§ **Problem**: Gather each line in the entries that includes the string "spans".

***

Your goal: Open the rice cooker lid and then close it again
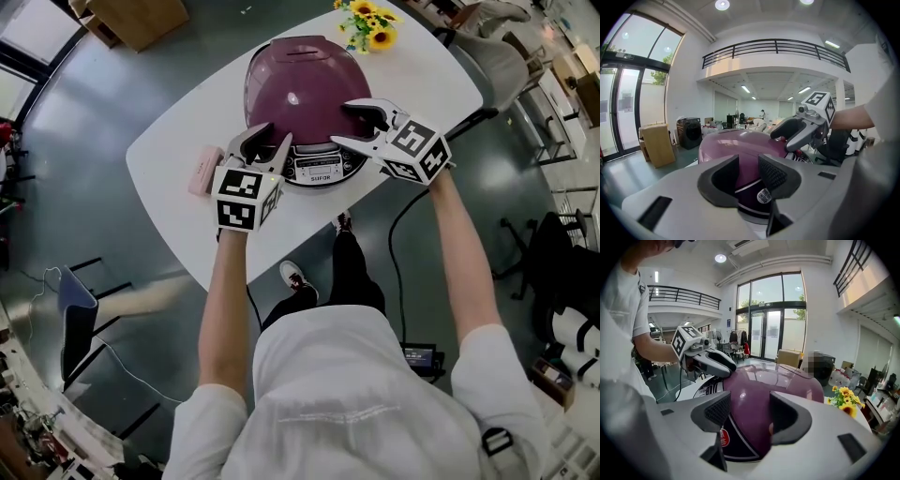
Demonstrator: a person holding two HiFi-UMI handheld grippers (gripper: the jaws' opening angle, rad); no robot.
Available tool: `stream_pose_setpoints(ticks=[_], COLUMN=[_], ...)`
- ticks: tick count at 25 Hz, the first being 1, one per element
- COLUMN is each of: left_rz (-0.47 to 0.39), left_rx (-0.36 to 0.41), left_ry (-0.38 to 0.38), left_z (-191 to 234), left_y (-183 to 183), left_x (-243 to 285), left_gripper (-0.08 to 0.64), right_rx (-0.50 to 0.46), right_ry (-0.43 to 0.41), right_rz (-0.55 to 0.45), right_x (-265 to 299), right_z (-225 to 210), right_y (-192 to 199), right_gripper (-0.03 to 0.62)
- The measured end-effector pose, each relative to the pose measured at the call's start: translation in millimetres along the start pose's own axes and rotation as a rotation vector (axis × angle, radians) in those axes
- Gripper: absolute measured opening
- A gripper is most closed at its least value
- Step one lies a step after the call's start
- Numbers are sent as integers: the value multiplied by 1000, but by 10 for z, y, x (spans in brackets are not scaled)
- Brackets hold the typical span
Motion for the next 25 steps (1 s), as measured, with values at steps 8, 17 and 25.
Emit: stream_pose_setpoints(ticks=[8,17,25], left_rz=[17,20,31], left_rx=[13,6,-47], left_ry=[-1,26,23], left_z=[-11,27,55], left_y=[6,-5,14], left_x=[15,20,57], left_gripper=[141,138,95], right_rx=[27,44,87], right_ry=[35,46,118], right_rz=[-21,-42,-64], right_x=[7,10,18], right_z=[18,-10,5], right_y=[34,41,100], right_gripper=[265,256,233])
Point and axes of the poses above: the fingertips, and each gripper's own axes: x forward along the fingers, z to its left, y out of its underside, the point moved 8 cm from there along -x, backward along the fingers, and after that the axes turned 6 degrees about z, right-handed, at the moved point
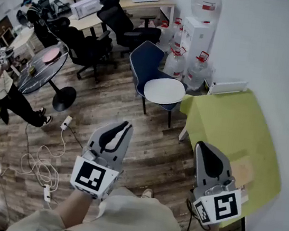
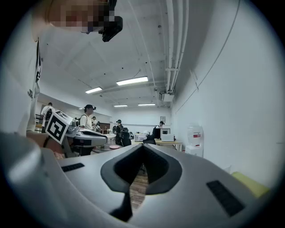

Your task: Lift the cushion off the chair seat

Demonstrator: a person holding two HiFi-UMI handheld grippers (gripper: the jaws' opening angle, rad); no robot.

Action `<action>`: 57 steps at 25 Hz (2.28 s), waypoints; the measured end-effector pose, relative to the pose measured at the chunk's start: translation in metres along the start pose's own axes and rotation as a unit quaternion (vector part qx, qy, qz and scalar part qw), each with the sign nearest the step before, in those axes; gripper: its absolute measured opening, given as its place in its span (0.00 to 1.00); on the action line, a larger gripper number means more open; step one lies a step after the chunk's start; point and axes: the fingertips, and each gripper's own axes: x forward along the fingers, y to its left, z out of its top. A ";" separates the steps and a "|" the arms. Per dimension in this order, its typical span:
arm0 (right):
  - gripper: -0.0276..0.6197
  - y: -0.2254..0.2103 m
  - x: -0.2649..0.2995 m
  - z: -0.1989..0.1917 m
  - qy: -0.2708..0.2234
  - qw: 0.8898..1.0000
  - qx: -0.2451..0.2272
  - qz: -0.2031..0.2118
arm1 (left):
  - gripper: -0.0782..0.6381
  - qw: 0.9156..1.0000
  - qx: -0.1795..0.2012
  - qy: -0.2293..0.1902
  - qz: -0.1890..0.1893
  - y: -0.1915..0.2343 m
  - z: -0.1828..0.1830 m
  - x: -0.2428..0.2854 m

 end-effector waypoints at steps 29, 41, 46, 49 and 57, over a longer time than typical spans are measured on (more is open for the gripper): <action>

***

§ **The answer**:
- Numbers are sent as integers: the value multiplied by 1000, but by 10 for z, y, x (spans in brackets are not scaled)
 end-effector waypoints at steps 29, 41, 46, 49 and 57, over a longer time than typical spans are measured on (more is open for the gripper): <action>

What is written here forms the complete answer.